◆ EXERCISE AIM: After counting the lines below that contain "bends", reply with that number alone.

___ SOURCE MATERIAL ___

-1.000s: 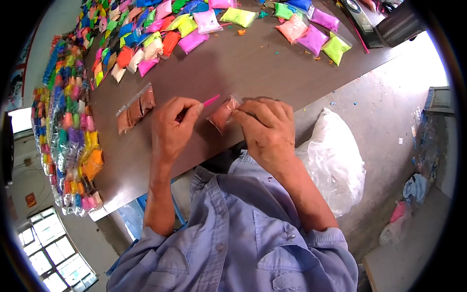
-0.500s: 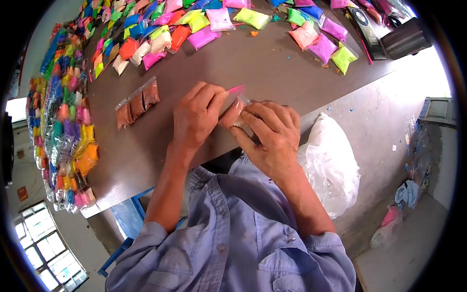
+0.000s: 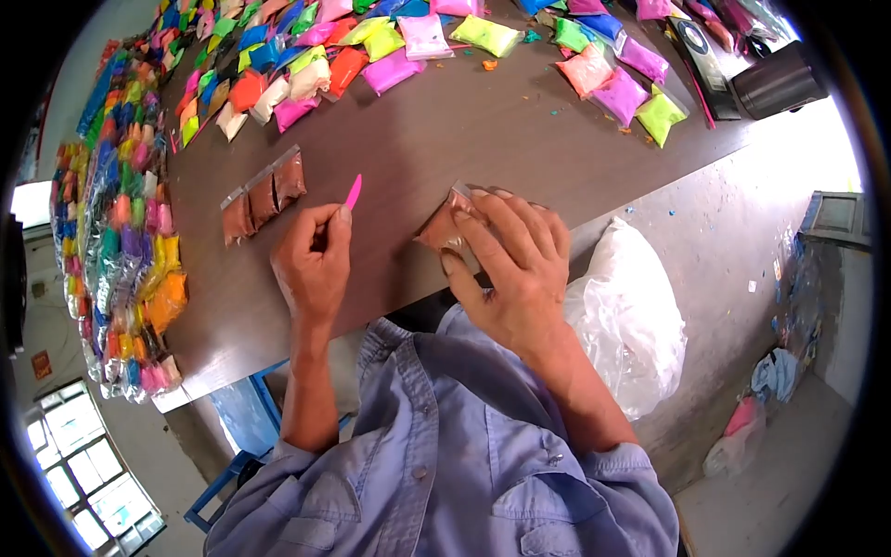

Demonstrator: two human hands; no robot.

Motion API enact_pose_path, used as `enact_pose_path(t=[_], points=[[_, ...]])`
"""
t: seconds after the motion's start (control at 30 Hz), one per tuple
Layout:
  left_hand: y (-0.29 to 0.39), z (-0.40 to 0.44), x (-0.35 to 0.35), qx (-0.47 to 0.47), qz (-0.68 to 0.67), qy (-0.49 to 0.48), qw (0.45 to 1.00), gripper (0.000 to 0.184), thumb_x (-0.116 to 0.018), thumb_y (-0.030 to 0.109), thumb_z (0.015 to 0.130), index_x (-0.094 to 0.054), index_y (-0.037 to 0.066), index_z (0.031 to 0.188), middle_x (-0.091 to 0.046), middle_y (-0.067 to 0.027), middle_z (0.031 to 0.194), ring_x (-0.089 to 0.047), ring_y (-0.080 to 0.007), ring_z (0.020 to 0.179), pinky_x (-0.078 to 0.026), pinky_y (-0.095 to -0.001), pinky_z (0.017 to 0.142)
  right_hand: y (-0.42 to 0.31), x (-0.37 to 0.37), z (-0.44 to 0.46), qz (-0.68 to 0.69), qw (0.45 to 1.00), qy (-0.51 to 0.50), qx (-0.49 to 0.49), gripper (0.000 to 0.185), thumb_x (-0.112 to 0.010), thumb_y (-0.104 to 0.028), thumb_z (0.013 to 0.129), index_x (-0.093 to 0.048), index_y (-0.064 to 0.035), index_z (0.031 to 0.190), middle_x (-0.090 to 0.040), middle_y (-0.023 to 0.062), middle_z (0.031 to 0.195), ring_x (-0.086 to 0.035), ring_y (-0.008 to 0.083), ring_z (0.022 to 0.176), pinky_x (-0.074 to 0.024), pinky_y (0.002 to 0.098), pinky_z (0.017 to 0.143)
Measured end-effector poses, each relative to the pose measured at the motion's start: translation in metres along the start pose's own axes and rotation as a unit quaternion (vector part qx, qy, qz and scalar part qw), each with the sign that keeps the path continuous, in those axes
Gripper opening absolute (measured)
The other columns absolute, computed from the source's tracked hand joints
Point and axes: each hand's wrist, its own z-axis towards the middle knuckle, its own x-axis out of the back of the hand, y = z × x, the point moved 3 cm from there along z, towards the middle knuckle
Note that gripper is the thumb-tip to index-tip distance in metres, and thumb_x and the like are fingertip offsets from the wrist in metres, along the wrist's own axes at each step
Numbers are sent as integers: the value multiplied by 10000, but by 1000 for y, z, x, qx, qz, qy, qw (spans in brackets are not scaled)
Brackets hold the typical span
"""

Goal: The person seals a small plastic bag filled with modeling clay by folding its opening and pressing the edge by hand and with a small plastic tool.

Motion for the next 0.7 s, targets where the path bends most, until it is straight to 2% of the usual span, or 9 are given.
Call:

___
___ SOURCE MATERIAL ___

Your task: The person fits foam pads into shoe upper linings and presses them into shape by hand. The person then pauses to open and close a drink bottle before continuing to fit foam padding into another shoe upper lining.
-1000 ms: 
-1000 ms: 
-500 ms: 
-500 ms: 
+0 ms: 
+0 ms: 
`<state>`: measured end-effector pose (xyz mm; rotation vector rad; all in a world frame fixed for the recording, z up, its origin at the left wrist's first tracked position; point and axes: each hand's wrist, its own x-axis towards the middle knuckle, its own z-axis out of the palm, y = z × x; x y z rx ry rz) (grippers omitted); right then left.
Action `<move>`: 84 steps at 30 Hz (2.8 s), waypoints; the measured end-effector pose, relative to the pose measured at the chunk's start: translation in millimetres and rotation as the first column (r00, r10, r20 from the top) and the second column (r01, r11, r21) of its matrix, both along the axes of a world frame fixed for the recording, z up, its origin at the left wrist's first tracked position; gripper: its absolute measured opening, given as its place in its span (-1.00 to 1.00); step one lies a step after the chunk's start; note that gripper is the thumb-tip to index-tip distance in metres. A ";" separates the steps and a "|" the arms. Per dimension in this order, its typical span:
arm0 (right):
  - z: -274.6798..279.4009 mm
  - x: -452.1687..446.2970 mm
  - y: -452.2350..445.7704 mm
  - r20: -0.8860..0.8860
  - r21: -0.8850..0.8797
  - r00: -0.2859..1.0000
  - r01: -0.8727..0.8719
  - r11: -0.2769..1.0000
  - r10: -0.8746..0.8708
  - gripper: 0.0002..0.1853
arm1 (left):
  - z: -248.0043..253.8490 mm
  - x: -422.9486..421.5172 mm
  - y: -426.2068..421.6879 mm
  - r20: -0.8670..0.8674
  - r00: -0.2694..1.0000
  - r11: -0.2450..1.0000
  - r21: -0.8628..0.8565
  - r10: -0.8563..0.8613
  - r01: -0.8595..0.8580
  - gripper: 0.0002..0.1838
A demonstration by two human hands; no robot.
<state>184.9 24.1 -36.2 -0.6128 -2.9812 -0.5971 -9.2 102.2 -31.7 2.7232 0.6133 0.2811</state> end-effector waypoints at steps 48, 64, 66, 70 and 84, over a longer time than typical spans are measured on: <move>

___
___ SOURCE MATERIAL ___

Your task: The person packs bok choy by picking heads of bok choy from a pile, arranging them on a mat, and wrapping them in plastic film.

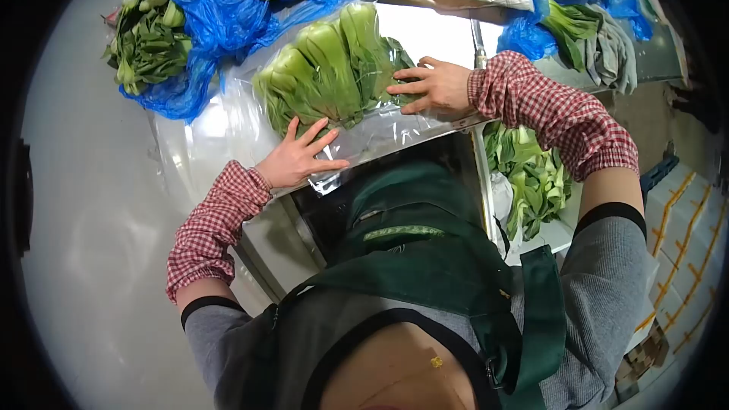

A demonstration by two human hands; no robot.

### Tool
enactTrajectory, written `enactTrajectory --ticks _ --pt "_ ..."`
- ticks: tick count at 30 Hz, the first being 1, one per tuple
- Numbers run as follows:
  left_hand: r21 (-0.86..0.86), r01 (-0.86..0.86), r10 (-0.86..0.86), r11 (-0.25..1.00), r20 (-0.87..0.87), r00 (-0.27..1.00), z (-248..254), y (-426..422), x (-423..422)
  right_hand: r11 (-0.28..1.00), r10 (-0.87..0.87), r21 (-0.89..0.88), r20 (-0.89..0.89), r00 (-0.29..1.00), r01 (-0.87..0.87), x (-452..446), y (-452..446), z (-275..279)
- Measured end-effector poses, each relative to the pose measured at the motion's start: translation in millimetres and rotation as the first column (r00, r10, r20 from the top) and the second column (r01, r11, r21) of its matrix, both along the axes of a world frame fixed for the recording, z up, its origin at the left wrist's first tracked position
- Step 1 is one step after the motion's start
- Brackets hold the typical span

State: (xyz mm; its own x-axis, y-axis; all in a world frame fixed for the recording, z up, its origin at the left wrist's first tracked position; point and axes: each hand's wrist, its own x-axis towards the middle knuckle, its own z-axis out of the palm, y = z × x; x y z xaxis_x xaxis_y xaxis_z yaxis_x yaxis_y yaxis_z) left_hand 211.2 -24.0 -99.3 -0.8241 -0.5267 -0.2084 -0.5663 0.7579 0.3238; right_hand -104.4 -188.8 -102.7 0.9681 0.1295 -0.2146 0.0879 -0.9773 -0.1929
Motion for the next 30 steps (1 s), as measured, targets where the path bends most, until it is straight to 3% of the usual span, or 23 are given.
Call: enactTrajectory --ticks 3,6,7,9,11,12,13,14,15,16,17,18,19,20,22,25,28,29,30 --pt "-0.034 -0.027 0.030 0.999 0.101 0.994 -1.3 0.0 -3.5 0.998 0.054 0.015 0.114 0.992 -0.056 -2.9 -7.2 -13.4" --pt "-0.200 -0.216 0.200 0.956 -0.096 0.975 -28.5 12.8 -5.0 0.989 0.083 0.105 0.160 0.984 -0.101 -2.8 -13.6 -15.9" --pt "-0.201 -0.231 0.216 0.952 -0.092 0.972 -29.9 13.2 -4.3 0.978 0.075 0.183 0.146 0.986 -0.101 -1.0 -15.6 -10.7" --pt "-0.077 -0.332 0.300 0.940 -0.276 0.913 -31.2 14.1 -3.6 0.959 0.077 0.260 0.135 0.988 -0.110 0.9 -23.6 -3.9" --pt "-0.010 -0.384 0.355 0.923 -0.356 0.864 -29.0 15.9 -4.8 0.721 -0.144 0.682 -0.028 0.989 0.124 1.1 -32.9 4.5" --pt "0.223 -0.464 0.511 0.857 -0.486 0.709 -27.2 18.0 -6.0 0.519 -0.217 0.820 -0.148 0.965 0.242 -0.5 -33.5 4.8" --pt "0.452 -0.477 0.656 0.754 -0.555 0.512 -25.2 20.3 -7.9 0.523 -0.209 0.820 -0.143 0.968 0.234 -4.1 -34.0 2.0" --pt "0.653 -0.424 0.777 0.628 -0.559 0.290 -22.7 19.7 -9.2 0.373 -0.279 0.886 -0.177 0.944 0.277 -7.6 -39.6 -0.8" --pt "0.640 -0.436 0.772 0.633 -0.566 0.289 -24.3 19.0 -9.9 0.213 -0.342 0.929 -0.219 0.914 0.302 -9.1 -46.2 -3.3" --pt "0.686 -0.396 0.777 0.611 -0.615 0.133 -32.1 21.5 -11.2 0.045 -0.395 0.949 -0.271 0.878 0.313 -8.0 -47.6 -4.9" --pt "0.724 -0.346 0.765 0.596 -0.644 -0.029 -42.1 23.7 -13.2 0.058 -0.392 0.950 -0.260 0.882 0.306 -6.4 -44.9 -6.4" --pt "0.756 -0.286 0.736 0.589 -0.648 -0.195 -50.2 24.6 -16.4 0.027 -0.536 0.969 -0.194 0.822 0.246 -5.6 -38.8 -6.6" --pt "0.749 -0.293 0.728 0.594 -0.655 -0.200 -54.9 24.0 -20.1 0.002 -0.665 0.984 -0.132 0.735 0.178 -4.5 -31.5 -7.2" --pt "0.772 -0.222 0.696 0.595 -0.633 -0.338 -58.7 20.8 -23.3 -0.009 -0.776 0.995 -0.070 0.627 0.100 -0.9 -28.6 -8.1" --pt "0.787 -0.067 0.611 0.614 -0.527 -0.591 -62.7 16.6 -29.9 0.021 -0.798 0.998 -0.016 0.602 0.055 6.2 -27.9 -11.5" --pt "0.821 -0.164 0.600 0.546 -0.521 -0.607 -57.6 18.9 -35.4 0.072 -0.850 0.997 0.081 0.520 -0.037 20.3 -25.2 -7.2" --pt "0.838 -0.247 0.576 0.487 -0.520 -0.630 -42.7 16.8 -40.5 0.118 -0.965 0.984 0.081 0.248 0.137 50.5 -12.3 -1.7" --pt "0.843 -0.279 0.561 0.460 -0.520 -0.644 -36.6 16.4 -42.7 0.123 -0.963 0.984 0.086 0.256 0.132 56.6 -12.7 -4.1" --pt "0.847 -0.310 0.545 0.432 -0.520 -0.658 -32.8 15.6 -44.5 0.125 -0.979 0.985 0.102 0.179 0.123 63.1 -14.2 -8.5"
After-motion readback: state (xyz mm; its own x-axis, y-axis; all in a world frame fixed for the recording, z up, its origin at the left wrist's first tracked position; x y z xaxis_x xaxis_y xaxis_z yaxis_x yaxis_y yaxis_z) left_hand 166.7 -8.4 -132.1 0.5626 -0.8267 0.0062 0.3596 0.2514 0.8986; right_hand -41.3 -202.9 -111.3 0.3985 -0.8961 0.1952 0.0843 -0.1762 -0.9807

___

◆ SOLUTION TO THIS PROBLEM: 2